Stored data entries:
----

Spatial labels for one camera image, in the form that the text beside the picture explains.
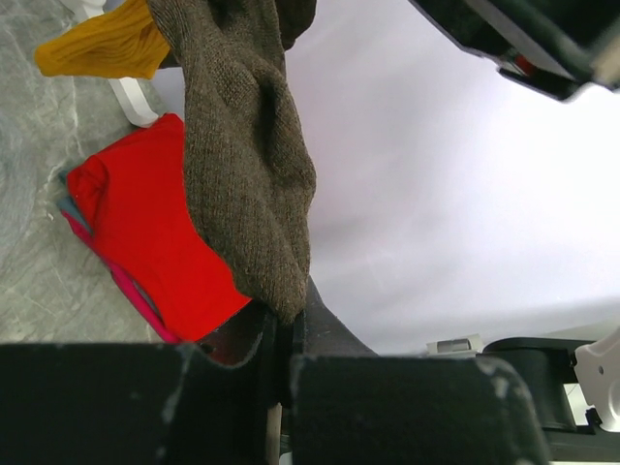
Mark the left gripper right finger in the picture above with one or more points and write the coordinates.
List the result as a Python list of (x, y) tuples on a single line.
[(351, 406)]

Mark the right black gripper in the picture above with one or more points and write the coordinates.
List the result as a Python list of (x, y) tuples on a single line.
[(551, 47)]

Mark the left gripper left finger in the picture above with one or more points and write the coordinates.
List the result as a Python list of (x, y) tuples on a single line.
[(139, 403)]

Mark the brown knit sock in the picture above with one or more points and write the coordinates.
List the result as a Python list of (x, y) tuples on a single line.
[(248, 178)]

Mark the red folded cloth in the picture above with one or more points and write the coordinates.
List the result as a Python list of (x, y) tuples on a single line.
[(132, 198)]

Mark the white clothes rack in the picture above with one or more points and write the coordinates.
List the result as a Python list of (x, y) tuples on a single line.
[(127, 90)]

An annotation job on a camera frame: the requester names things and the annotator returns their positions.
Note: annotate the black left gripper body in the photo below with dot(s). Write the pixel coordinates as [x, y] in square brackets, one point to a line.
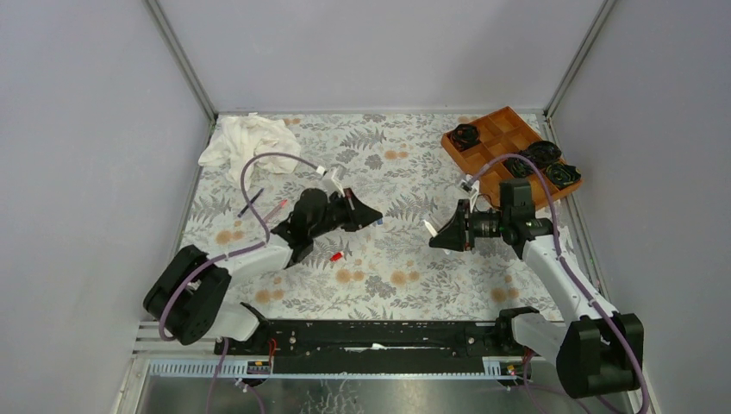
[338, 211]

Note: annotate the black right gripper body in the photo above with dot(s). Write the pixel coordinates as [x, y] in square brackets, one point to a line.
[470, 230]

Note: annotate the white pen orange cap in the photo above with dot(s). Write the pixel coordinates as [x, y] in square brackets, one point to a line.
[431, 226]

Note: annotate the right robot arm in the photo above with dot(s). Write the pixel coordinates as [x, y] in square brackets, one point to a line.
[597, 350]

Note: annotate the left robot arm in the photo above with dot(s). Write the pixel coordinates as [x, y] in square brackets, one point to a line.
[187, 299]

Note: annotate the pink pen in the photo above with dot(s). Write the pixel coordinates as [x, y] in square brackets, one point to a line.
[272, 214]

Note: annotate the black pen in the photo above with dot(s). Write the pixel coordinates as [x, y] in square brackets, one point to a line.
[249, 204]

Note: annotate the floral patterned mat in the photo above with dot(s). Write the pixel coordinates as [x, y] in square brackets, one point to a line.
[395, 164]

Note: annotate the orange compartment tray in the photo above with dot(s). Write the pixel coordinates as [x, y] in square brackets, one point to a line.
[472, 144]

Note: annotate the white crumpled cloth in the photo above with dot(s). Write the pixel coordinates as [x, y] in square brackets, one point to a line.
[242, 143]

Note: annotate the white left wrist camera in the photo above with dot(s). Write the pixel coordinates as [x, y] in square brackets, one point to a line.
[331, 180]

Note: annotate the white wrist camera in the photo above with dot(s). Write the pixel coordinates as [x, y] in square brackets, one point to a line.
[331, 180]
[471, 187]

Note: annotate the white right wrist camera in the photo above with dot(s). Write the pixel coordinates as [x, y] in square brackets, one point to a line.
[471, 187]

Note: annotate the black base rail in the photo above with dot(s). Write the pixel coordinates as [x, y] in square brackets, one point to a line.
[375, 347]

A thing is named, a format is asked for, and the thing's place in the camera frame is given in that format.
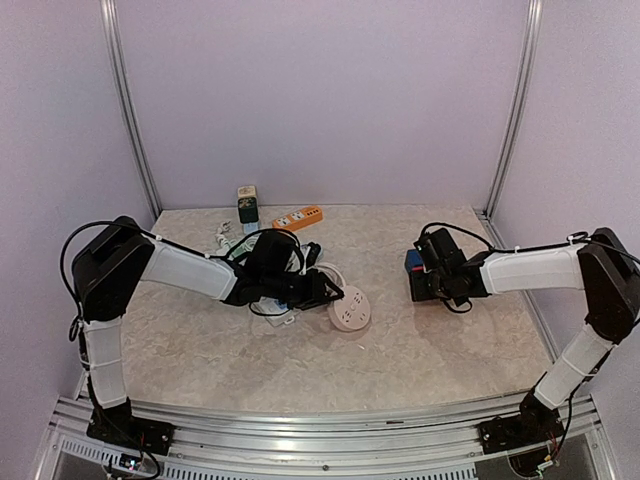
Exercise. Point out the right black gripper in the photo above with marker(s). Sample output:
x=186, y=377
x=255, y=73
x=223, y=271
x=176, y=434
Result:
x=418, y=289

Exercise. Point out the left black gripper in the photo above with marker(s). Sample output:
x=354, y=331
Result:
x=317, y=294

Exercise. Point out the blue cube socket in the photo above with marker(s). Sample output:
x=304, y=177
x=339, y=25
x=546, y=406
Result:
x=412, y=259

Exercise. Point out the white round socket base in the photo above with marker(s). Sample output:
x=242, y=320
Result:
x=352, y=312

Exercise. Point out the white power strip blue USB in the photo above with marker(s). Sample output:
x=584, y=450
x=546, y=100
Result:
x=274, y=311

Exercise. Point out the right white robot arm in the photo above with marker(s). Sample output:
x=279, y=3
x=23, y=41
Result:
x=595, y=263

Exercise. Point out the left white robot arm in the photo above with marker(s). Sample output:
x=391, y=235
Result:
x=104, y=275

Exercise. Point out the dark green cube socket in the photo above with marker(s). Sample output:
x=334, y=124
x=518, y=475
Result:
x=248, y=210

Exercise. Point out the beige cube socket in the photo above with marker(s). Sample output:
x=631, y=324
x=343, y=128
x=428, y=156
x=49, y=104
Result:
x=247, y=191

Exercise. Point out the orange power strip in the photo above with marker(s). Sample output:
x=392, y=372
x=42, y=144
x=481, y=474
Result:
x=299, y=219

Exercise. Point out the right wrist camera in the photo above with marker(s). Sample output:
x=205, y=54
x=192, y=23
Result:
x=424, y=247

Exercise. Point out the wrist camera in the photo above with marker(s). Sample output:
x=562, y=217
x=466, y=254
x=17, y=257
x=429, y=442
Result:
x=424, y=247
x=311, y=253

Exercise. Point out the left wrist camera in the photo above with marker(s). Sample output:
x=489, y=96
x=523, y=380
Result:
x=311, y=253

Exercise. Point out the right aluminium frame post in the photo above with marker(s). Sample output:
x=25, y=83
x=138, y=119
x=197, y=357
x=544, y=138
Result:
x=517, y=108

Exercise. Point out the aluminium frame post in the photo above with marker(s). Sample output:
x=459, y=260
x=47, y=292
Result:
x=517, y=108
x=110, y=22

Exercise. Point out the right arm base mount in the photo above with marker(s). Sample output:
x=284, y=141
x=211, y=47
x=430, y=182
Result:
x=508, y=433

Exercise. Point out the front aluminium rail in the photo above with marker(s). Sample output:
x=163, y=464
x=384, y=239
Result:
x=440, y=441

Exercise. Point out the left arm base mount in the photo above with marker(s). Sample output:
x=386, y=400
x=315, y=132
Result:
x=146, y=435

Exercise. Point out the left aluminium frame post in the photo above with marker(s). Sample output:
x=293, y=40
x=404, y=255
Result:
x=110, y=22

----

- **What is expected**
Scan the entries above for the line containing "x=334, y=124", and copy it and all lines after it exactly, down to and including the line containing "Exercise. Point out the right wrist".

- **Task solution**
x=334, y=124
x=518, y=475
Result:
x=248, y=210

Exercise. Point out the beige cube socket in the photo above with marker(s). Sample output:
x=631, y=324
x=343, y=128
x=428, y=156
x=49, y=104
Result:
x=247, y=191

Exercise. Point out the orange power strip in the photo above with marker(s). Sample output:
x=392, y=372
x=42, y=144
x=481, y=474
Result:
x=299, y=219

Exercise. Point out the right wrist camera in the photo above with marker(s). Sample output:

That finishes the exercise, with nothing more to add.